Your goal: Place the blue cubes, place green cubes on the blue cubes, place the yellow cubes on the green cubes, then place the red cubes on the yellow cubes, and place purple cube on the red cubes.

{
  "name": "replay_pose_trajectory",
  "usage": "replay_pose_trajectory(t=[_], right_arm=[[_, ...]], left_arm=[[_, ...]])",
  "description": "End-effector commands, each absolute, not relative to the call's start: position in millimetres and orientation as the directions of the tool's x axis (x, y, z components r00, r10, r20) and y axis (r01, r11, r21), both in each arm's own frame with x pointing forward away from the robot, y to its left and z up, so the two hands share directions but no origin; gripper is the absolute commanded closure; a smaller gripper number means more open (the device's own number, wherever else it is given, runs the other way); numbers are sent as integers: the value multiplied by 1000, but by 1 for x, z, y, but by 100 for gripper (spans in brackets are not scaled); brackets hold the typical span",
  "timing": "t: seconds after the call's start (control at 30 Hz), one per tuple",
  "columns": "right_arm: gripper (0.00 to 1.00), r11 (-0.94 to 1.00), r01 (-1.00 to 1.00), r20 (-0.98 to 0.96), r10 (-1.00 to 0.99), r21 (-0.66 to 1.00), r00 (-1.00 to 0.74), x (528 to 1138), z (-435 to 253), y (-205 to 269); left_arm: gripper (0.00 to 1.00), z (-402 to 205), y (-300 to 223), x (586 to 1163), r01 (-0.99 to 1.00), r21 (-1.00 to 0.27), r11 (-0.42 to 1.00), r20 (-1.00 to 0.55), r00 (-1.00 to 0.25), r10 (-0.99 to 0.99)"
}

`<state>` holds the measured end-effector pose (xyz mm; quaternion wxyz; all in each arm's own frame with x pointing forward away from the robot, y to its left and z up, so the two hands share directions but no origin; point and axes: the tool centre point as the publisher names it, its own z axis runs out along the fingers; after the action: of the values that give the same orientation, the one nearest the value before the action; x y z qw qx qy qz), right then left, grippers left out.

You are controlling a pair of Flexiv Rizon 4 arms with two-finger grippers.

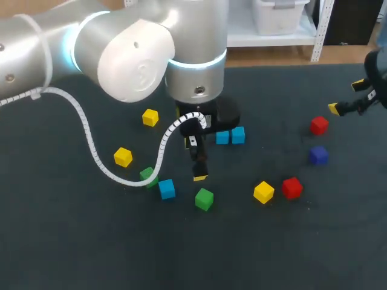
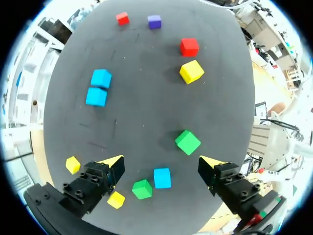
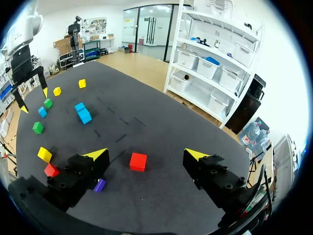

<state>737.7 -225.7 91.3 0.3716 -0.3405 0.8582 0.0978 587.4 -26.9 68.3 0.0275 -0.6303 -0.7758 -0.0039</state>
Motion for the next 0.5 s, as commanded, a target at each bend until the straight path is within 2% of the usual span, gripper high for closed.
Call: replay_pose_trajectory(t=[0.03,0.3,0.5], right_arm=[[0,751,-655,-704,-512,-87,-493,738,91,-225],[0,751,-655,-704,-512,-87,-493,738,91,-225],[0,751,-655,-704,-512,-87,-493,738,91,-225]], left_arm=[[0,65,-18,583,968,-19,251,68,-249,966],[0,48,4,571,944,-54,325,55,-323,945],[0,38,11,570,956,-49,290,39,-289,957]])
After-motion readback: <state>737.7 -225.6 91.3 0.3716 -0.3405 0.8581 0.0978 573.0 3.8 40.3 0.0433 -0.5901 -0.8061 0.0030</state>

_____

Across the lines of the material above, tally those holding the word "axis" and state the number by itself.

2